1423 Powhatan St., Suite 1
Alexandria, Virginia 22314
Phone (703) 836-6727
Fax (703) 836-7491
Email: asnehq@navalengineers.org

 

ASNE is the leading professional engineering society for engineers, scientists and allied professionals who conceive, design, develop, test, construct, outfit, operate and maintain complex naval and maritime ships, submarines and aircraft and their associated systems and subsystems.  ASNE also serves the educators who train the professionals, researchers who develop related technology, and students who are preparing for the profession.  Society activities provide support for the U.S. Navy; U.S. Coast Guard; U.S. Marine Corps; U.S. Merchant Marine and U.S. Army.

ASNE is the seventh oldest technical society in the United States.  It was founded in 1888 by a group of naval engineering pioneers, most of them officers of the U.S. Navy's Engineering Corps, who sought a unified approach to their profession in order to make the most of new advances in technology. The purposes of ASNE are:           

  • to advance the knowledge and practice of naval engineering in public and private applications and operations,
  • to enhance the professionalism and well-being of members, and
  • to promote naval engineering as a career field.

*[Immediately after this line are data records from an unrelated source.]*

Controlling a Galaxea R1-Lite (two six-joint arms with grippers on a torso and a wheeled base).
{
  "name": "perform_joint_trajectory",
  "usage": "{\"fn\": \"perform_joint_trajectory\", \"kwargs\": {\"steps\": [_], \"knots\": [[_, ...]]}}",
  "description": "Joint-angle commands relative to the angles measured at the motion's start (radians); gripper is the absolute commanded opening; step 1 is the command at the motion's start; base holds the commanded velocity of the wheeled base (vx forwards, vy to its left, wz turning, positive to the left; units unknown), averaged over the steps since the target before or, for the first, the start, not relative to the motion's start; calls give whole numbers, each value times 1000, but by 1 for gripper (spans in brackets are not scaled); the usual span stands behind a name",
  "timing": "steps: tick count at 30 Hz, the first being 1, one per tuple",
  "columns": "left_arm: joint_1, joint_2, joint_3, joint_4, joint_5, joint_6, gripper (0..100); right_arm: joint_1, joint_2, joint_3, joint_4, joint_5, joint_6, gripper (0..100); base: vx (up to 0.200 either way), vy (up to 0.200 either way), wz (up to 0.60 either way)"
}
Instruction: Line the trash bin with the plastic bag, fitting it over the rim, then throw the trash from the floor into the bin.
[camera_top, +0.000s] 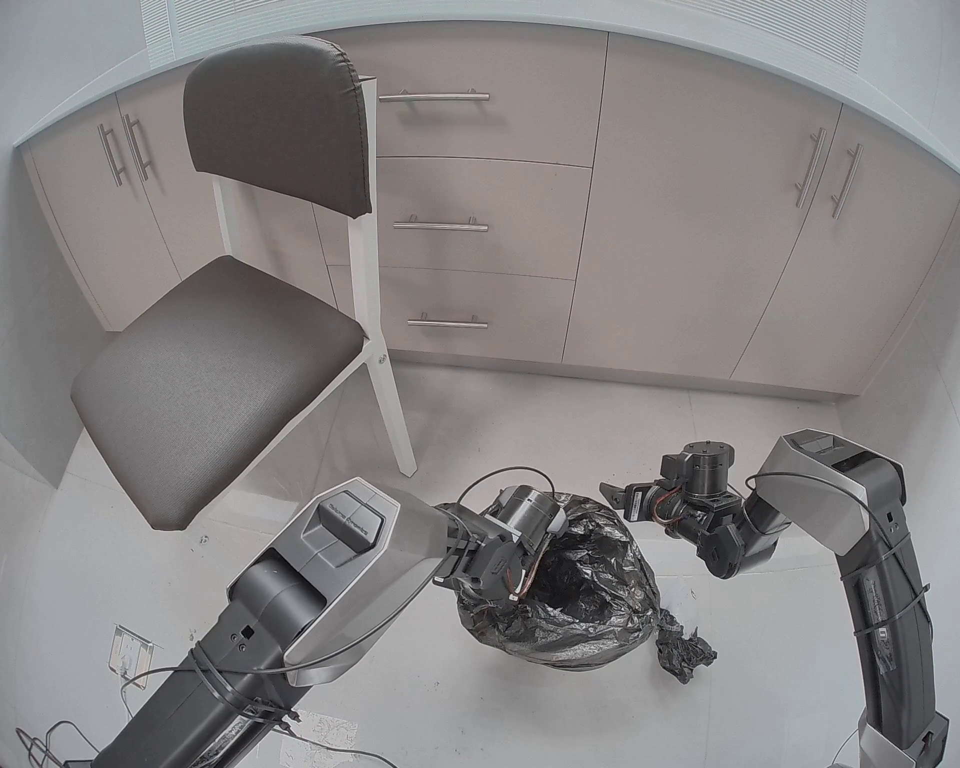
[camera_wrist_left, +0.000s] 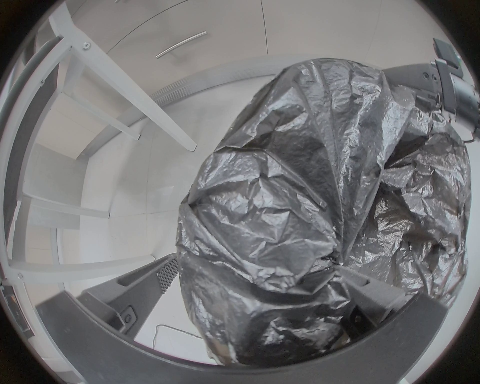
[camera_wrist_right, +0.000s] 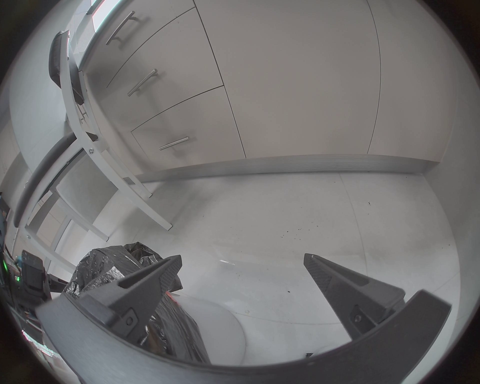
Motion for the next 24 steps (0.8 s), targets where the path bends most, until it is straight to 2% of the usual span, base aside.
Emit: {"fn": "perform_joint_trajectory", "kwargs": {"steps": [1,9,24], "knots": [[-10,-20,0,3,0,-21,100,0,1,0,0,1,0,100,0,0,0],[-27,-134,0,17,2,-64,100,0,0,0,0,1,0,100,0,0,0],[-91,-361,0,241,0,-133,100,-6,-4,11,3,4,0,100,0,0,0]]}}
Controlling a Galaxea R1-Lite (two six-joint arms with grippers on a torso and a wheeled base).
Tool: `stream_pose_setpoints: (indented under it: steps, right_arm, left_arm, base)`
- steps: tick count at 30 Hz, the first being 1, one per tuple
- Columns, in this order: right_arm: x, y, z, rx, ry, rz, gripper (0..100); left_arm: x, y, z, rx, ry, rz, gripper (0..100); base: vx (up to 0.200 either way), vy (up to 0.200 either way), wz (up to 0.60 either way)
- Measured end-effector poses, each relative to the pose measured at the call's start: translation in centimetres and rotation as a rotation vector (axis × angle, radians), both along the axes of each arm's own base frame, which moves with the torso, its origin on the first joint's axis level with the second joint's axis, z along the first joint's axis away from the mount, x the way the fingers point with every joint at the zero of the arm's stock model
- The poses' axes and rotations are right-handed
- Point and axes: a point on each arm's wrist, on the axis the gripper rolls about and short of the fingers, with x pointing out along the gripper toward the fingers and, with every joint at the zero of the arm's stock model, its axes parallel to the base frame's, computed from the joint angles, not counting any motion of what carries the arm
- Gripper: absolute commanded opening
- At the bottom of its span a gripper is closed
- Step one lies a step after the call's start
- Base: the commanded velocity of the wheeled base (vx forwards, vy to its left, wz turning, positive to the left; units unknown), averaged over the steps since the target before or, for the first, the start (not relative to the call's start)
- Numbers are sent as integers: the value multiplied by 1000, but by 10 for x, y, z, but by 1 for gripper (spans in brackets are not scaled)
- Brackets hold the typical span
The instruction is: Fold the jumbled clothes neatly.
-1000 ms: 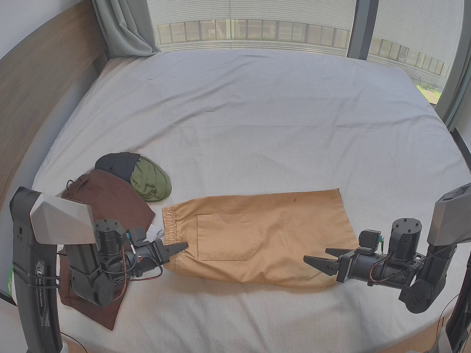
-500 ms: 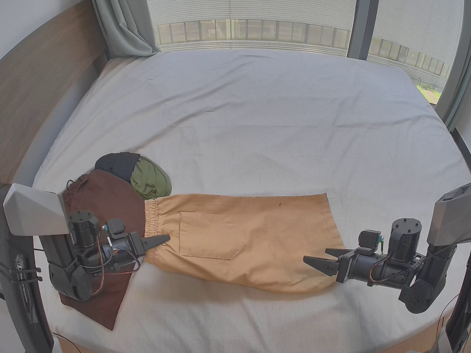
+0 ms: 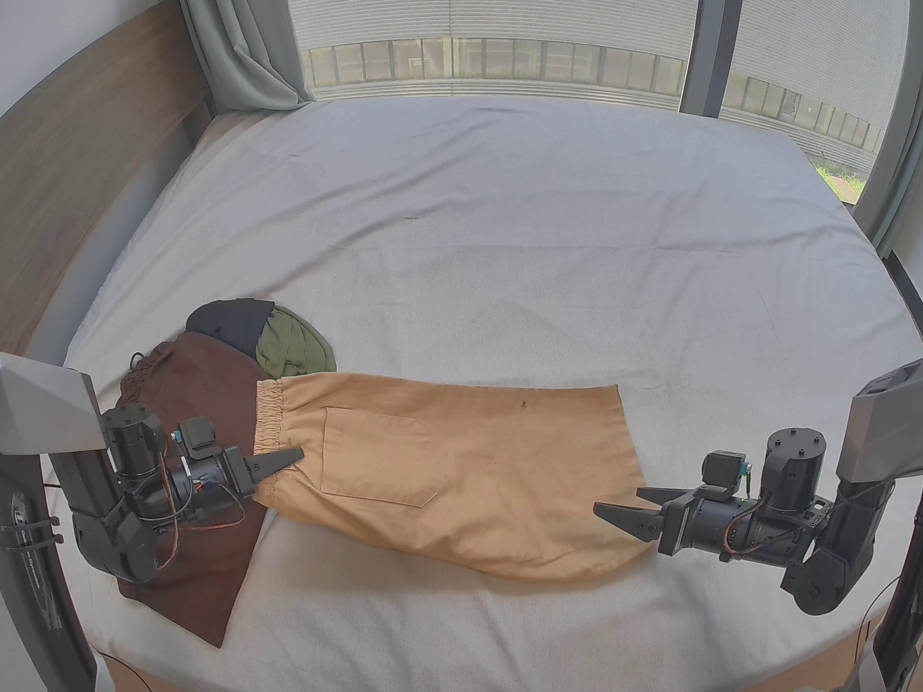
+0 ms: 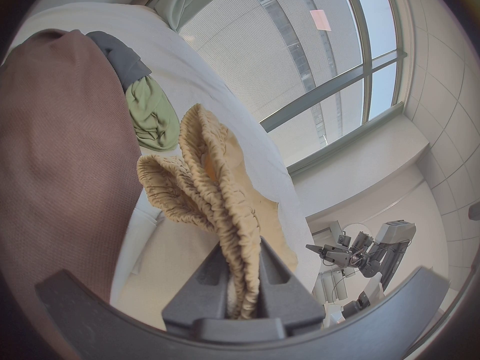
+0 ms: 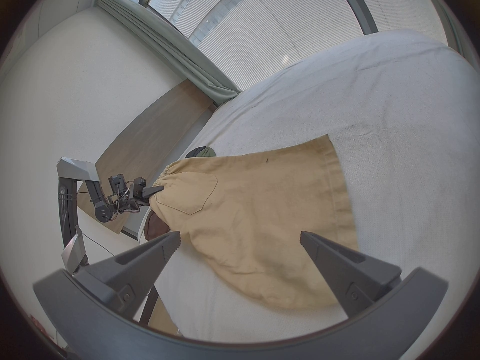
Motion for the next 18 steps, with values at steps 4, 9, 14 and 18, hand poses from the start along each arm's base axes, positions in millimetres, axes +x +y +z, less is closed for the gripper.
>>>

For 125 years, the Society’s objectives have been strengthened and preserved to meet the changing needs of a time-honored profession. Today ASNE conducts a variety of technical meetings and symposia, publishes the highly regarded Naval Engineers Journal and a number of other technical proceedings and publications, and fosters professional development and technical information exchange through technical committees, local section activities and cooperative efforts with government organizations and other professional societies.

The Society's annual meeting, ASNE Day, is typically held in February of each year in the Washington, DC, area. The meeting features major addresses by high level industry and government leaders and panel discussions by leading members of the profession.  It also includes presentation and discussion of technical papers on a variety of timely naval engineering topics, presentation of the Society's prestigious annual awards and a large exposition with government and industry exhibits covering the full spectrum of naval engineering technology. ASNE Day is highlighted by the Society’s annual Honors Gala, attended by hundreds of executives and senior managers from both government and industry.

Our website is designed to not only serve our members, but also to support scholars, students and others interested in the varied field of naval engineering.  We welcome your suggestions on ways we can improve your experience. 

Dr. Jeffrey E. Beach

Award: Harold E. Saunders Award
Year: 2018
Recipient: Dr. Jeffrey E. Beach

Reason: For his significant contributions to naval engineering and his enduring legacy impacting structures, processes and people as set forth in the following.

CITATION:

Over the past 50 years, Dr. Jeffrey E. Beach has been a groundbreaking researcher, an innovative design engineer, an outstanding educator, a visionary leader of 3,000 highly competent, highly motivated engineers and scientists, and a highly respected trailblazer throughout our naval engineering community. He has led several major advancements in ship structures that are revolutionizing ship structural design. His most recent 2017 publication in the Naval Engineers Journal, “Reducing Total Ownership Cost: Designing Robust Ship Structures,” presents a clear roadmap for dramatically improving the design of robust ship structures, thus enabling the Navy to avoid billions of dollars of unnecessary acquisition, maintenance and modernization costs and significantly increasing the number of days that ships with robust structures are available to the fleet.

Dr. Beach is a recognized expert in Structures, Ship Systems, and Systems Engineering. He helped pioneer the development and application of reliability-based design methods in the Navy beginning with the establishment of fatigue design criteria and methods for naval ships. Furthermore, he developed methods and procedures utilized in assessing and solving fleet structural integrity problems. These methods, based on life cycle tests of ship components and large models constructed from a complete range of alloys, provided the Navy the ability to predict quantified failure probabilities in ships’ structures for the first time. The benefits from these methods took the form of millions of dollars saved in ship overhaul and repair while ensuring the structural integrity of our Navy ships. These methods eventually contributed to the basis for structural design in the Naval Vessel Rules, which was used to design and certify the new U.S. Coast Guard Offshore Patrol Cutter.

Based on Dr. Beach’s pioneering research work on Reliability-Based Structural Design in the 1980’s and 1990’s, his long-term vision of integrating more physics-based modeling with the Navy’s ship synthesis model, ASSET (Advanced Ship and Submarine Evaluation Tool), and the Navy’s ship design analysis product model, LEAPS (Leading Edge Architecture for Prototyping Systems), is now under development at Carderock under the DoD High Performance Computing Modernization Program (HPCMP) CREATE (Computational Research and Engineering Acquisition Tools and Environments)-Ships Project. This is a fitting capstone to an amazing career as a naval engineer whose reputation in naval engineering spans a long career of notable achievement and influence.